## WHAT IS EXPECTED
Begin at the line containing "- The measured" in the entries below and end at the line containing "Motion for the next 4"; transcribe that range exactly and nothing outside it.

[Dataset entries]
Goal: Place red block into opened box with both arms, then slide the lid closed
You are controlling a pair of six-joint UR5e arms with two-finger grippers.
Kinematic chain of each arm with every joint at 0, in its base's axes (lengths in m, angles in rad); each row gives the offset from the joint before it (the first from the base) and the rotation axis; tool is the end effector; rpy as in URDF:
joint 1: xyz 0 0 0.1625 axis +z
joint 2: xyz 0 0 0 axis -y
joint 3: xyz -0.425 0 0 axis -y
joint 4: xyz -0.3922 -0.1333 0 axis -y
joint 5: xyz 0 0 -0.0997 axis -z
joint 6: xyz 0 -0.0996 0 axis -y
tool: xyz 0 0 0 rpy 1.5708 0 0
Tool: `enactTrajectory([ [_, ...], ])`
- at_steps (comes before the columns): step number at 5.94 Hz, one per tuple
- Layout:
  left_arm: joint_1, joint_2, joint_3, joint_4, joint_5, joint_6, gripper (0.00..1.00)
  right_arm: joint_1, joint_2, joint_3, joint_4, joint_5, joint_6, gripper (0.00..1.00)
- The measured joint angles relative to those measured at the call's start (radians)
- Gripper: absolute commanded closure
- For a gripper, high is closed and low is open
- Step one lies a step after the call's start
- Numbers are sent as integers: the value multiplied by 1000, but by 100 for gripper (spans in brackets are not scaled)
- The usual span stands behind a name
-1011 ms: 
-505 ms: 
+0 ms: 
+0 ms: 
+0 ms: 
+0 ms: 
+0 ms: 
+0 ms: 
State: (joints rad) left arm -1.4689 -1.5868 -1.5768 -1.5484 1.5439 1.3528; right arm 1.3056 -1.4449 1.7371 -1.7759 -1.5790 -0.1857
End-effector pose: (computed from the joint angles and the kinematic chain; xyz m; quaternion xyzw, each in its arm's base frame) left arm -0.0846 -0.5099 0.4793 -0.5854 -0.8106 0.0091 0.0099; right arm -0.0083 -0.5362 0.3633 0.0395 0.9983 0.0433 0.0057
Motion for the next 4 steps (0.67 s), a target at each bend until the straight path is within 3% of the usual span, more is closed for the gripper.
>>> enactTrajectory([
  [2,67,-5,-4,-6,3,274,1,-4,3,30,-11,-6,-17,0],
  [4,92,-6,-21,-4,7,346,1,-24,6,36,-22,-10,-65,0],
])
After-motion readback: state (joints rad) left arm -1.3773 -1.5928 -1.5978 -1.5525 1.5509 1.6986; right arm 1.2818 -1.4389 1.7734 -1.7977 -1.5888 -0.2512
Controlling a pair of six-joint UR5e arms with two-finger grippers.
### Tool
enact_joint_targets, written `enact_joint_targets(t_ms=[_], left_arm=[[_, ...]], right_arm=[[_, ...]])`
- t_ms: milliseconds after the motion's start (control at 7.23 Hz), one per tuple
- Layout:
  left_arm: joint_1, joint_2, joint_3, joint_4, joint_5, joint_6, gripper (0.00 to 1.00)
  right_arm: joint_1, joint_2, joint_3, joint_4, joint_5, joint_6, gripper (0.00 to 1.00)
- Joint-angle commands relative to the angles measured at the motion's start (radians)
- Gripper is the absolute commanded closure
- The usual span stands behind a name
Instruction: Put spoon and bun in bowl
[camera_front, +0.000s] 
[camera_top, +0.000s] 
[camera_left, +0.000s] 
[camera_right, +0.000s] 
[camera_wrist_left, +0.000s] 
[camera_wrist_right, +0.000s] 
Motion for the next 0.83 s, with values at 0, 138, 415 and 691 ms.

## WRITTEN ANSWER
- The measured joint angles relative to those measured at the call's start (radians)
- Gripper: absolute commanded closure
- For a gripper, high is closed and low is open
- Step one lies a step after the call's start
- Numbers are sent as integers: the value multiplied by 1000, but by 100 for gripper (spans in brackets are not scaled)
- The usual span stands behind a name
-1011 ms: 
-505 ms: 
+0 ms: 
+0 ms: 
+0 ms: 
+0 ms: 
+0 ms: 
+0 ms: 
State: (joints rad) left arm -1.4689 -1.5868 -1.5768 -1.5484 1.5439 1.3528; right arm 1.3056 -1.4449 1.7371 -1.7759 -1.5790 -0.1857
End-effector pose: (computed from the joint angles and the kinematic chain; xyz m; quaternion xyzw, each in its arm's base frame) left arm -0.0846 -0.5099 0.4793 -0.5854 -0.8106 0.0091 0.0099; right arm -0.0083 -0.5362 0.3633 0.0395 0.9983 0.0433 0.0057
Motion for the next 4 steps (0.67 s), a target at each bend until the straight path is within 3% of the usual span, more is closed for the gripper.

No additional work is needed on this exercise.